Editorial by Bruce Wark

Pa used to recite an old Puritanical rhyme: “I slept and dreamed that life was Beauty/But woke to find that life was Duty.” No wonder he loathed Irving Layton, the Canadian poet who died last week at 93. “Whatever else poetry is freedom,” Layton wrote, adding years later: “A poem is an Alka-Seltzer tablet: orthodoxies begin to fizz when one is dropped into their midst.” Yes, Irving Layton was the Roaring Boy who burst onto the literary scene in the late 1950s. He used everyday language to drag Canadian poetry out of academic lecture halls and into the streets and bedrooms of the nation. For him, poetry was ecstasy, “a crazy dance on a heap of burning coals.” A satire by John Mills that was partly based on Layton unkindly described the poet as “short, stocky, pugnacious, huge-headed, bushy-maned with violent, half-crazed eyes which impaled you like Klieg lights.”

In his heyday during the early ’60s, Layton proclaimed himself a genius whose work ranked with the best of Shakespeare and Keats. But he also admitted that, “Every great writer writes quantities of unedifying shit, embarrassing to his admirers.” That last quote and the one from John Mills are from Elspeth Cameron’s warts-and-all biography published in 1985. Layton hated the book so much he tried to destroy Cameron’s career. “He wrote hundreds of letters all over the place trying to get me fired from the University of Toronto,” Cameron told CBC Radio, “trying to get various granting agencies never to give me money again, getting magazines that I wrote for never to have me write for them and this kind of thing. He went on a real rampage.”

That “rampage” was typical of Layton, who grew up poor in a Jewish part of Montreal. “Before I encountered critics and reviewers,” Layton wrote to a friend, “I had fistfights every day of my public school life with the toughs that flourished in the slum neighbourhood, and sometimes, in fact frequently, it was bottles and jackknives. I learned to give as good as I got—and never to whimper.” In later life, Layton used words instead of broken bottles. Displeased by a review penned by fellow poet Earle Birney, Layton fired off an angry letter in which he told Birney, “I am currently engaged in writing a poem called ‘The Ballad of the Clotted Arsehair.’ I have allotted several memorable verses to yourself.”

Layton was frequently crude, rude and lewd. But this “quiet madman, never far from tears,” also wrote movingly about “the green air the trees inhabit,” “the children’s laughter among the leaves,” “the inescapable lousiness of growing old,” and of course, the joys of sex. “William Wordsworth was turned on by daffodils; I’m turned on by women,” Layton wrote in the foreword to a book of love poems.

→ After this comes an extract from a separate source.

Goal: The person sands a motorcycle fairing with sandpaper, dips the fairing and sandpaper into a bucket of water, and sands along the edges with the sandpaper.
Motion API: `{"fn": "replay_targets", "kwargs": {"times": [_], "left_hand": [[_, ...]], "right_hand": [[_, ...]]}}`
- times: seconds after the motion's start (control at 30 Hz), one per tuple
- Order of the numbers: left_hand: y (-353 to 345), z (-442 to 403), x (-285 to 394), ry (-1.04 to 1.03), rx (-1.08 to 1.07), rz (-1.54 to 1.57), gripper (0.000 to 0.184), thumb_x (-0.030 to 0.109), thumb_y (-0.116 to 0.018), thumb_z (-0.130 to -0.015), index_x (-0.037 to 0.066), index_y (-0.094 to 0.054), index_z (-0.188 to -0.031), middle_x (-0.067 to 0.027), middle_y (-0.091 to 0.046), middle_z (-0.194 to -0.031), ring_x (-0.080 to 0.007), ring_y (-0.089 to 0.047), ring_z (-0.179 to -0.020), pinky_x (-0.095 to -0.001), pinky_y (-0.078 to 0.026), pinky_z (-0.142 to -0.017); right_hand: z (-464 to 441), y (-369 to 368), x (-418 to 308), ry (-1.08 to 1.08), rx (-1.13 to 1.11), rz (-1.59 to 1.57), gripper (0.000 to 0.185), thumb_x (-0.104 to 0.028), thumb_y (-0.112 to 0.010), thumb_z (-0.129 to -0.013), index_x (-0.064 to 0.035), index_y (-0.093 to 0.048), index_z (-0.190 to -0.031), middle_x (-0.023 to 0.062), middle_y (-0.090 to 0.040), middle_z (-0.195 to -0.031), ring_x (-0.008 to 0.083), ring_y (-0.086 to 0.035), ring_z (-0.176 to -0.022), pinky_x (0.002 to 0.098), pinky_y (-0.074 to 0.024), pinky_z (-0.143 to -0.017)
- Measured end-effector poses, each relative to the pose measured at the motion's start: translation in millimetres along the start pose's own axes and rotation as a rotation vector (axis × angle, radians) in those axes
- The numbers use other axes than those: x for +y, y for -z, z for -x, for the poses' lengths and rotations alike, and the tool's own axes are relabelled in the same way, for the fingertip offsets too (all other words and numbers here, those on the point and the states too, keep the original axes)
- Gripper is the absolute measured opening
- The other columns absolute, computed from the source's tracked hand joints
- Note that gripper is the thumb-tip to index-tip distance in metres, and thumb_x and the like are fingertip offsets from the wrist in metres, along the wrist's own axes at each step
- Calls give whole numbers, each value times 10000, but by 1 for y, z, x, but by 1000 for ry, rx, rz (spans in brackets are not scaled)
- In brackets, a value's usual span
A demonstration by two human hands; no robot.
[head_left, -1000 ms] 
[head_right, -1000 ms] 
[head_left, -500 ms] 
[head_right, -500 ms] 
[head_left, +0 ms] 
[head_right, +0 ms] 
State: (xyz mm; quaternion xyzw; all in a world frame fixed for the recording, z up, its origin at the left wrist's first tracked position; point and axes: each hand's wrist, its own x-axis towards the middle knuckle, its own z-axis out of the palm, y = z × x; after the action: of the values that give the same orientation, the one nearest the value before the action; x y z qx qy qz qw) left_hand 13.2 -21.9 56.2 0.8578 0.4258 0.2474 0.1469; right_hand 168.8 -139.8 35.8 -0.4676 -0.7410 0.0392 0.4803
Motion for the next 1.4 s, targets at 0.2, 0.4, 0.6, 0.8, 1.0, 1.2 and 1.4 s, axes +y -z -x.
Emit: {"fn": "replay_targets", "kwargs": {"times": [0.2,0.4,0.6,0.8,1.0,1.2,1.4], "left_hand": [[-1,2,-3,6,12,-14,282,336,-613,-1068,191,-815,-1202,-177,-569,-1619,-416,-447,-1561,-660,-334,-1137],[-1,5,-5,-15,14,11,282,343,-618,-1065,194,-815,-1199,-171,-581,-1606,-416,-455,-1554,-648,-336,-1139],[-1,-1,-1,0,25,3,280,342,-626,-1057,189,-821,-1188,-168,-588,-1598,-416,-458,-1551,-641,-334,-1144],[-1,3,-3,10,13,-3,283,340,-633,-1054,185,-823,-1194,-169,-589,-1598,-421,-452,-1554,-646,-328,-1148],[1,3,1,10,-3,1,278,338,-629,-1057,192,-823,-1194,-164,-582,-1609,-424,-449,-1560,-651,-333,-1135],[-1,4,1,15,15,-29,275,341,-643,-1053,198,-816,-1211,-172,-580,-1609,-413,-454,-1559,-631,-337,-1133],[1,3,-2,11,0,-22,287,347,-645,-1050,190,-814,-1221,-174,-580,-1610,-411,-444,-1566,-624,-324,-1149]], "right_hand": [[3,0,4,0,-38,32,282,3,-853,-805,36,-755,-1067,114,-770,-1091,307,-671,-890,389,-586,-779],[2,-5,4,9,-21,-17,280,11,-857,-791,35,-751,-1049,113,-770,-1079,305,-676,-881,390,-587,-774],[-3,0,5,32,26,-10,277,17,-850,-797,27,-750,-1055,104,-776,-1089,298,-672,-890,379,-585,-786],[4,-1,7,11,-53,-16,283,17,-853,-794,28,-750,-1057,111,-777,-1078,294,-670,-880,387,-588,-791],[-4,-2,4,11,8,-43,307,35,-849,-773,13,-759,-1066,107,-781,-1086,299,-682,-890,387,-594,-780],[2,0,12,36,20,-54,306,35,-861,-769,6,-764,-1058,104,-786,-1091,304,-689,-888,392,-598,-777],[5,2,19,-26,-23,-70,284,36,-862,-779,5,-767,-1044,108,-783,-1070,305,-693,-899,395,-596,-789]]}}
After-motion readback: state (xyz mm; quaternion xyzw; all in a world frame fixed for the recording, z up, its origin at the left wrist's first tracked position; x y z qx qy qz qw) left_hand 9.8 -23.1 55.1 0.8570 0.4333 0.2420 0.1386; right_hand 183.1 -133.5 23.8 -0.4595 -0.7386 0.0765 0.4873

He was right, of course, to rail against the sexual repression of the 1950s and early ’60s, but the aging tom paid a high price for helping lead the free-love parade: a string of broken marriages and frequent separation from his kids. Elspeth Cameron reports that Layton was sometimes tormented by guilt. One longtime partner found him “inhibited sexually, puritanical, not at home in his own body.” The man who passionately loved women was also the misogynist who denounced them as cunning castrators.

Yet Layton’s poetry could rise above arid male chauvinism, as it does in “The Bull Calf.” The proud newborn animal, barely able to stand, is taken from his mother and clubbed to death because, as the farmer says, “there’s no money in bull calves.” Thrown into a deep pit, the dead calf “made a wet sound, a sepulchral gurgle,/as the warm sides bulged and flattened./Settled, the bull calf lay as if asleep,/one foreleg over the other,/bereft of pride and so beautiful now,/without movement, perfectly still in the cool pit,/I turned away and wept.”

Goodbye Brother Layton. May you rest in peace.